(Required action) Once every line below has been checked for "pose", give only the number of lines that have it.

(Data for processing)
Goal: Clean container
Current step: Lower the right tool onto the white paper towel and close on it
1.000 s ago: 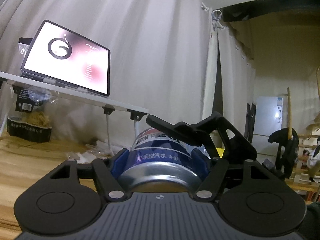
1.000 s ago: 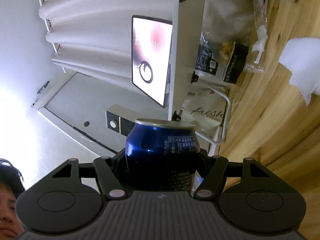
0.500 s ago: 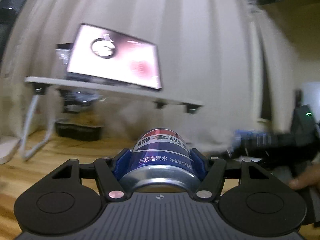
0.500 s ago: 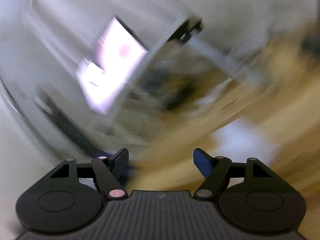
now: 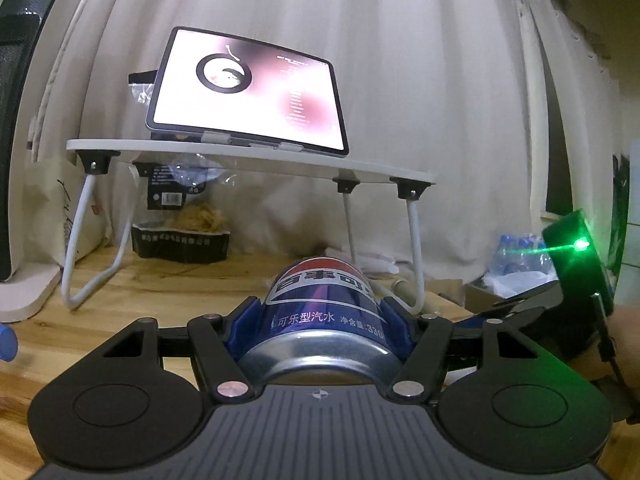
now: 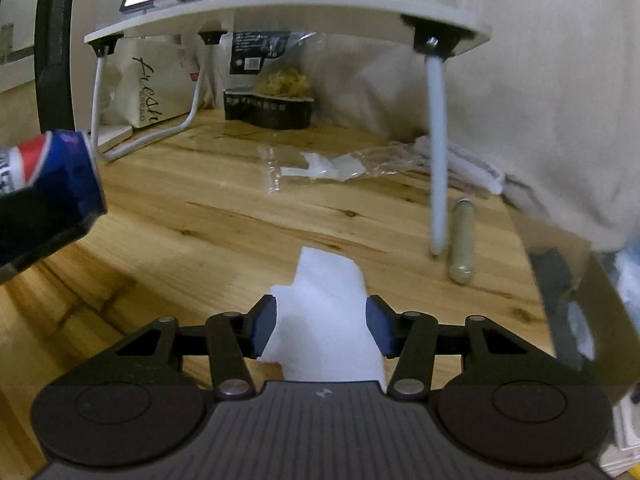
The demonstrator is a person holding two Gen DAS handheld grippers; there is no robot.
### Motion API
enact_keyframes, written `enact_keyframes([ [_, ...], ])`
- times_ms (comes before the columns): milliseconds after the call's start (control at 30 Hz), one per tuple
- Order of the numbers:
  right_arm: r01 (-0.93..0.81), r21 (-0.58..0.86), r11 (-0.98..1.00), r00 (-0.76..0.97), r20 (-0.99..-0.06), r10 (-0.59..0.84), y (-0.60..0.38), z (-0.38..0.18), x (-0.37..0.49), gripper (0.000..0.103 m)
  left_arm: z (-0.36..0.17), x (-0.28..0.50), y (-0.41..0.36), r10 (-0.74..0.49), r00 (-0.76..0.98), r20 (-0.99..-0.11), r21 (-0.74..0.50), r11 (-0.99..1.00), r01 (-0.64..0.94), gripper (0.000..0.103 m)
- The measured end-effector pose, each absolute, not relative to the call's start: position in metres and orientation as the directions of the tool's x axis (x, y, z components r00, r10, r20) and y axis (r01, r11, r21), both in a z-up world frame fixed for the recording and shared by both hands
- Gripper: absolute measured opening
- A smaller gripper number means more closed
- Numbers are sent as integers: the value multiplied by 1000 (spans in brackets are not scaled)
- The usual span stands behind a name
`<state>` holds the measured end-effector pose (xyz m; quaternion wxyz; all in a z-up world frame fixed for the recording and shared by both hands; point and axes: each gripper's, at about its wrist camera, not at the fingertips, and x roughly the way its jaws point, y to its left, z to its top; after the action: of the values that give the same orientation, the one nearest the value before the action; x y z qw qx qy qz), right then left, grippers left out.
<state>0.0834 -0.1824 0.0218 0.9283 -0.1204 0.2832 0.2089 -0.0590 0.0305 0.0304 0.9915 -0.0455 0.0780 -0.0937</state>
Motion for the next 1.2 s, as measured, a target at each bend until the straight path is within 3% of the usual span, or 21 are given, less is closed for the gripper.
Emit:
enact_keyframes([
  [567, -414, -16, 910, 718, -620, 316, -190, 6, 102, 51, 27, -53, 29, -197, 964, -176, -111, 977, 180, 67],
  [600, -406, -23, 913, 719, -624, 305, -189, 6, 103, 54, 27, -52, 29, -198, 964, -178, -110, 977, 181, 67],
  [667, -354, -52, 934, 734, -634, 243, -188, 6, 105, 83, 27, -52, 28, -198, 964, -180, -106, 978, 181, 67],
  [767, -345, 5, 939, 710, -652, 265, -196, 1, 110, 103, 27, -52, 28, -200, 963, -182, -107, 977, 183, 67],
  [1200, -351, 11, 936, 728, -626, 280, -199, -1, 105, 103, 25, -51, 28, -198, 962, -190, -113, 977, 179, 67],
])
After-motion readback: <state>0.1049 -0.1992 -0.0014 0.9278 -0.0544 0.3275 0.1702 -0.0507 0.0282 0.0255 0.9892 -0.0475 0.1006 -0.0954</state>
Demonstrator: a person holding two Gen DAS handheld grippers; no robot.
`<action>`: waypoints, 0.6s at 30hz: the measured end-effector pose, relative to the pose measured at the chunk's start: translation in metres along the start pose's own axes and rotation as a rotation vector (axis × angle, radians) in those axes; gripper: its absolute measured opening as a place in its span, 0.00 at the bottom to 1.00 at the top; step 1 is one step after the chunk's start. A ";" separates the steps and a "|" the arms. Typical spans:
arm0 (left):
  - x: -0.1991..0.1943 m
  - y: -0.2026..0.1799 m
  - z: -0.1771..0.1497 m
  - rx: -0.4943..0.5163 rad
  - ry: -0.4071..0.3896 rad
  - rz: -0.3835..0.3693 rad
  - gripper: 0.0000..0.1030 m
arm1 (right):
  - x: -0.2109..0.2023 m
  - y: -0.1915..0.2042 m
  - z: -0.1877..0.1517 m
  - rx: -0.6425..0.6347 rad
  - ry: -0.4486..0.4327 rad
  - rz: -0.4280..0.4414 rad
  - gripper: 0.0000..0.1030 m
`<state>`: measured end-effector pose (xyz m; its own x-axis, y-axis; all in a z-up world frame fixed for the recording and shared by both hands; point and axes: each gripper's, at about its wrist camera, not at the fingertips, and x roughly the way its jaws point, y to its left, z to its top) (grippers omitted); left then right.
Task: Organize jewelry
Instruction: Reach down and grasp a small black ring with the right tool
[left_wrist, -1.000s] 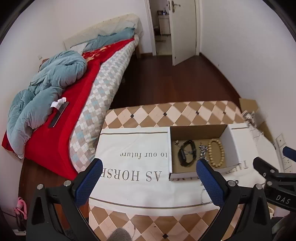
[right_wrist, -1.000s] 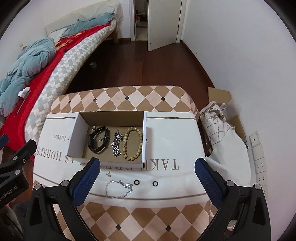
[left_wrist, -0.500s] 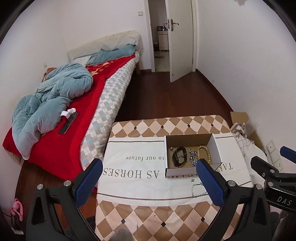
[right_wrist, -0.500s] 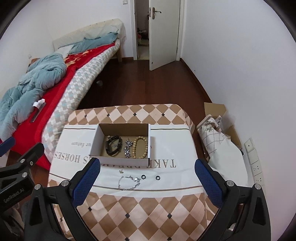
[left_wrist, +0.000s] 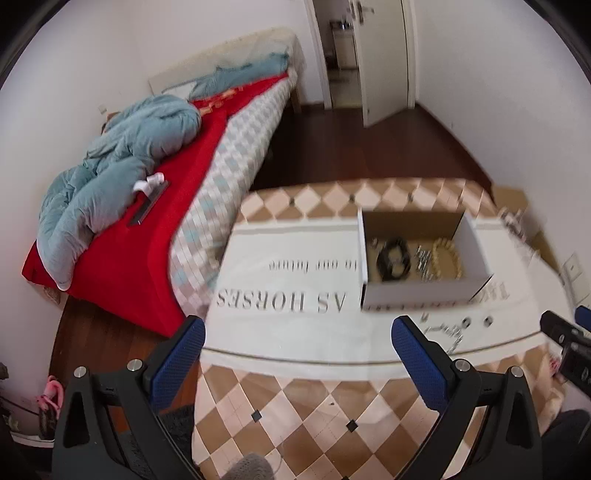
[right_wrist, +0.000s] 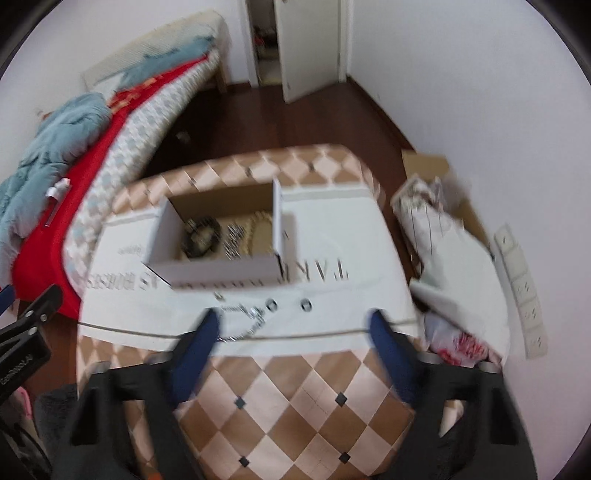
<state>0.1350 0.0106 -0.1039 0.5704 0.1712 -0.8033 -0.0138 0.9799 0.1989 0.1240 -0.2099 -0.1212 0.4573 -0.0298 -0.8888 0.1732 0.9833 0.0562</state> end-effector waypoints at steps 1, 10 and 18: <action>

(Response area) 4